We did include only patients treated by a trauma team. It could be suspected that some severely injured patients could have bypassed trauma team activation by missed field triage criteria or hospital admission triage criteria. We cannot definitely rule out such missed patients, but their number is thought to be very low, since field triage criteria are applied very strictly by the prehospital personnel in Germany and triage systems are used at hospital admission for all patients not having a trauma team activation by advance notification from the prehospital emergency services.

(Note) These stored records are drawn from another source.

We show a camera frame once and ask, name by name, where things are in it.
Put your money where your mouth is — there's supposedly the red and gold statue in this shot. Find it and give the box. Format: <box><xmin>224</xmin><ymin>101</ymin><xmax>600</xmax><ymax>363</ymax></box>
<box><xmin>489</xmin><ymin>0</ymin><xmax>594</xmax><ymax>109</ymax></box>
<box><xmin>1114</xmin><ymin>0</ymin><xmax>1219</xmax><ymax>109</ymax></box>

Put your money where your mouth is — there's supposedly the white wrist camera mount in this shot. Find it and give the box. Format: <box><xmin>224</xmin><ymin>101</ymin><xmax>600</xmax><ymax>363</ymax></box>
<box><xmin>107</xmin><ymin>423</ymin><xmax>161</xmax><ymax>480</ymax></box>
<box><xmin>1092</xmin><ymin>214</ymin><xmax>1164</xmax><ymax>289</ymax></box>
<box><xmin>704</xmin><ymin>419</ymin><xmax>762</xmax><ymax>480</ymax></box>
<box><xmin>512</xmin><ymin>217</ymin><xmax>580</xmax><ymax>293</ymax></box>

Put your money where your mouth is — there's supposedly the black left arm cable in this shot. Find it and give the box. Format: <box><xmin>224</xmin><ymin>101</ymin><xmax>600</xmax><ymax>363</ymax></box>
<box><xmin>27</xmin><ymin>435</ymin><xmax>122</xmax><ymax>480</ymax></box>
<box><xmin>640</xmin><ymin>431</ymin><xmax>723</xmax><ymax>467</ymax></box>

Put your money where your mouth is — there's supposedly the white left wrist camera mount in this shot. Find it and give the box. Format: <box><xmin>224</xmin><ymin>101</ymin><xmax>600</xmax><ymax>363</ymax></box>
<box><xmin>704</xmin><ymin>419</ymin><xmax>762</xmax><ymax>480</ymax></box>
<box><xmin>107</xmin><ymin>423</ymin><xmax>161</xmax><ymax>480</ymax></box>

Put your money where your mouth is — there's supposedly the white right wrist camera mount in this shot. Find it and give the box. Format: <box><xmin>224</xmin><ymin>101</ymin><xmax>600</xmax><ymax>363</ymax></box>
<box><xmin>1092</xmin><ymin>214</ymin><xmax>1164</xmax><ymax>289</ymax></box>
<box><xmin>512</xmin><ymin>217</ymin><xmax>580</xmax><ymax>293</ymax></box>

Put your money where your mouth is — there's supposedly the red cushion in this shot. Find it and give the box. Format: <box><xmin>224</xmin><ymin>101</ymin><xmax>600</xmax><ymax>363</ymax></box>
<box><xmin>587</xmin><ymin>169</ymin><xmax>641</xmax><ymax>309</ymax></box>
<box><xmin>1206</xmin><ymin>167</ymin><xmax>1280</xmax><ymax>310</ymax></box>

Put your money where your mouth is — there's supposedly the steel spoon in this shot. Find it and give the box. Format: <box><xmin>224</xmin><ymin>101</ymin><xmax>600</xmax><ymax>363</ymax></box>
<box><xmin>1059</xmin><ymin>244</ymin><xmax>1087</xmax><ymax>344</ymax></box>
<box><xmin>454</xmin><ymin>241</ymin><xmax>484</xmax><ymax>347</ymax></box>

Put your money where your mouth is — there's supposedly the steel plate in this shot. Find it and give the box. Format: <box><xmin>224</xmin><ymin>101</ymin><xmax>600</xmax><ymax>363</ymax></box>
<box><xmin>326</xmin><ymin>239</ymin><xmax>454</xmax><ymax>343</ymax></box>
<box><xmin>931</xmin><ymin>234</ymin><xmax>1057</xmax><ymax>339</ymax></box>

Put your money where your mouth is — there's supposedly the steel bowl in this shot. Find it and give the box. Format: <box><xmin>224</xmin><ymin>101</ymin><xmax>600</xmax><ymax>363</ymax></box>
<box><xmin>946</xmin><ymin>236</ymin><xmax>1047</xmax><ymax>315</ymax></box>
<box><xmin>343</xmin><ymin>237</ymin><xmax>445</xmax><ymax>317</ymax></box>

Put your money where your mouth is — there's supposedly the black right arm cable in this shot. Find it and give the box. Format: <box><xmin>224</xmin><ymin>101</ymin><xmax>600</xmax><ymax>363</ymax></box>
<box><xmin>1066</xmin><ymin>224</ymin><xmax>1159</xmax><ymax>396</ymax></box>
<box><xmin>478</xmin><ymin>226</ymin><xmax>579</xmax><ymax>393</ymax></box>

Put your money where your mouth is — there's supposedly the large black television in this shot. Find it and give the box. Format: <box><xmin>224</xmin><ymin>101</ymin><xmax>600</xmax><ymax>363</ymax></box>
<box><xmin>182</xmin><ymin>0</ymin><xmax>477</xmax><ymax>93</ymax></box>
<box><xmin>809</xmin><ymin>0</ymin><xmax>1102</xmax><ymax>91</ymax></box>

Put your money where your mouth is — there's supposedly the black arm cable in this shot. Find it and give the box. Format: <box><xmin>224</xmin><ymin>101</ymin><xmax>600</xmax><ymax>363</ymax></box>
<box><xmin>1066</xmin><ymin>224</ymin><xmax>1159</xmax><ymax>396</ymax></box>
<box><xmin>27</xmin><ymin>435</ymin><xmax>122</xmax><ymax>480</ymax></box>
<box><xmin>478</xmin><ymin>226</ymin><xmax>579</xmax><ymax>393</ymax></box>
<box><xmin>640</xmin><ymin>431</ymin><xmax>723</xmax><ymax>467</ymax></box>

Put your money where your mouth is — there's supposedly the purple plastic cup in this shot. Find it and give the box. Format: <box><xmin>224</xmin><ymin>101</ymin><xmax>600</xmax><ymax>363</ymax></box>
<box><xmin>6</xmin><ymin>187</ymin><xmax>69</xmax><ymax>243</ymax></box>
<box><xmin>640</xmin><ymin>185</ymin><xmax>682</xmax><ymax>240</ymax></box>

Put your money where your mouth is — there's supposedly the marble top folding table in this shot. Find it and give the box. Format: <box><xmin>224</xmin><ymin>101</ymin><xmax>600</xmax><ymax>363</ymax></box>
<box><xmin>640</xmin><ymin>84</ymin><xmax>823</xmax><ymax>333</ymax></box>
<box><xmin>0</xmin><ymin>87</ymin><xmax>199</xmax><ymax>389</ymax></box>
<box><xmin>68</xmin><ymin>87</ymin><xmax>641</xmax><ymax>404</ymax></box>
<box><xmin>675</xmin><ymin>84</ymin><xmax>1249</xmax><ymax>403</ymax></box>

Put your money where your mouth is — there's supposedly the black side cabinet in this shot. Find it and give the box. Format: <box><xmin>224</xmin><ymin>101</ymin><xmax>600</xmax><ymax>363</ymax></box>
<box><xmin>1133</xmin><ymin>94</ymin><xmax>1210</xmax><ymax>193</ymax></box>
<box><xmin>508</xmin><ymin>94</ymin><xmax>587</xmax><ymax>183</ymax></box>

From our data we cannot conclude whether for the post hoc definition of trauma team requirement, ISS should be completely replaced by the presence of vital functions or the requirement for urgent interventions as suggested by some [32, 43] or should be used in combination with these or other indicators like ICU admission and death [17,18,19,20,21,22,23,24,25,26,27,28,29,30,31]. Our data do show, however, that ISS alone is not appropriate to define trauma team requirement post hoc.

Conclusions

Defining the true requirement of trauma team activation post hoc by using ISS ≥ 16 alone does miss a considerable number of subjects who require life-saving interventions or present with abnormal vital functions. Therefore, life-saving interventions and abnormal vital functions should be included in the definitions for trauma team requirement. Further studies have to evaluate, which life-saving procedures and abnormal vital functions are most relevant.